Let Jesus Turn Your Grave Into a Garden

Our sin, Scripture says, has not only put a curse over us; it has released one into us.

Death is at work in us, and that shows up in the form of addictions, hate, selfishness, anger, idolatry, and ruined relationships.

Maybe you have that brokenness in you today. You’ve tried to clean it up and change and do better, but none of it has ever really worked. There’s still a darkness in you that you can’t overcome.

Jesus’ resurrection means that there is a power in the world that can overcome that in you.

“[I]f anyone is in Christ, he is a new creation. The old has passed away; behold, the new has come” (2 Corinthians 5:17 ESV).

“Behold” is the word in the Bible that indicates a miracle is about to happen. It points to something God does, not something you do. The newness in your life is not you resolving to be better but the release of God’s power in you.

This means that Jesus is not only able to forgive every sin; he can release you from the power of sin, and he can reverse and restore whatever sin has ruined.

One of the women that came to Jesus’ tomb was Mary Magdalene. The Gospel of Mark tells us that when Mary first met Jesus, she had not one, not two, not three, but seven demons. Seven is the biblical number of completion: That’s Mark’s way of saying she was hopelessly consumed by the demonic.

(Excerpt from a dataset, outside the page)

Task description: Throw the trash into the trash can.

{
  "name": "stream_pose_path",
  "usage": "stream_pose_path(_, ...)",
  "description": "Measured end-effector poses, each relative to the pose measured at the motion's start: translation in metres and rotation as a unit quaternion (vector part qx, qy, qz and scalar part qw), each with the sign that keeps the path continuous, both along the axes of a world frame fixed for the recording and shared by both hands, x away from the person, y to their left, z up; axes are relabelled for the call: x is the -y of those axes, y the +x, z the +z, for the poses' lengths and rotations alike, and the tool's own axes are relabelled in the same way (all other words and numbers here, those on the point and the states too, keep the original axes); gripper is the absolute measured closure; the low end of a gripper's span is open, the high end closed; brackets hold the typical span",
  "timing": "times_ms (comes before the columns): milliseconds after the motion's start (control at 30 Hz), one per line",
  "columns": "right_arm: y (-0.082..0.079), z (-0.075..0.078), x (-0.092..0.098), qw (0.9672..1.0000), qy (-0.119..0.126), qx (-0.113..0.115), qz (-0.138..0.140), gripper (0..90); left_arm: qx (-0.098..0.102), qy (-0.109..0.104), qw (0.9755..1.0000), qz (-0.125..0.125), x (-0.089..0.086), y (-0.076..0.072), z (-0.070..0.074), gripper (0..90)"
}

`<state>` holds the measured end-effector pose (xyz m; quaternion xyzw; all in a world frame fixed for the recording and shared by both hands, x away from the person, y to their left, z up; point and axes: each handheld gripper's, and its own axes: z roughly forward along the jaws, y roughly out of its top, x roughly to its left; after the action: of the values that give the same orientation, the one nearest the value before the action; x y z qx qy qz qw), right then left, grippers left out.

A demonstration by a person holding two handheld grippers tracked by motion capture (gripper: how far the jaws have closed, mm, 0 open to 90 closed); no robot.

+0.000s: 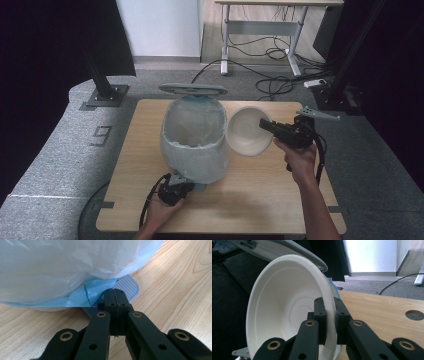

Think for a moment about a life with seven demons. It would have been a mess. She would have looked like she was mentally ill. Scripture says she was a prostitute; she had destroyed every relationship in her life. Everyone thought of her as beyond redemption.

Before Jesus, her life could only be described as hopeless, destitute, cast out, forgotten.

But in Luke 8, Mary Magdalene falls at Jesus’ feet and finds healing.

Mary Magdalene was the first one to go back to the tomb alone. Evidently, there was a small garden near the tomb, and she was in it, weeping. There, Jesus appears to her—the first person he appears to directly. At first, because of her grief, she doesn’t recognize him. She thinks he’s the gardener and begs him to tell her where Jesus’ body is.

Then Jesus calls her name, and she recognizes him. What a beautiful moment! The first person Jesus appears to after being resurrected is a former prostitute with seven demons—and he calls her by name.

Mary Magdalene came to the grave looking for a dead man. She didn’t find one. Instead, a living Man found her. “Grave to garden” is a metaphor for her life. She had been in a grave with seven demons, and now she’s in a garden of new life in Christ.

That can be you! If you listen, right now he’s calling your name. It’s not audible, of course. It is a sweet draw in your heart, beckoning you to come.

Maybe, like Mary, you’re literally struggling against spiritual forces, or maybe it’s addictions or sinful habits you can’t break, or relationships that you’ve destroyed. Mary says to you: I had seven demons in me. But here is gospel, resurrection truth: There is more healing in him than there is sickness in us, more forgiveness in him than there is sin in us. There is no struggle, no addiction, no brokenness that his power cannot heal.

Let Jesus turn your grave into a garden.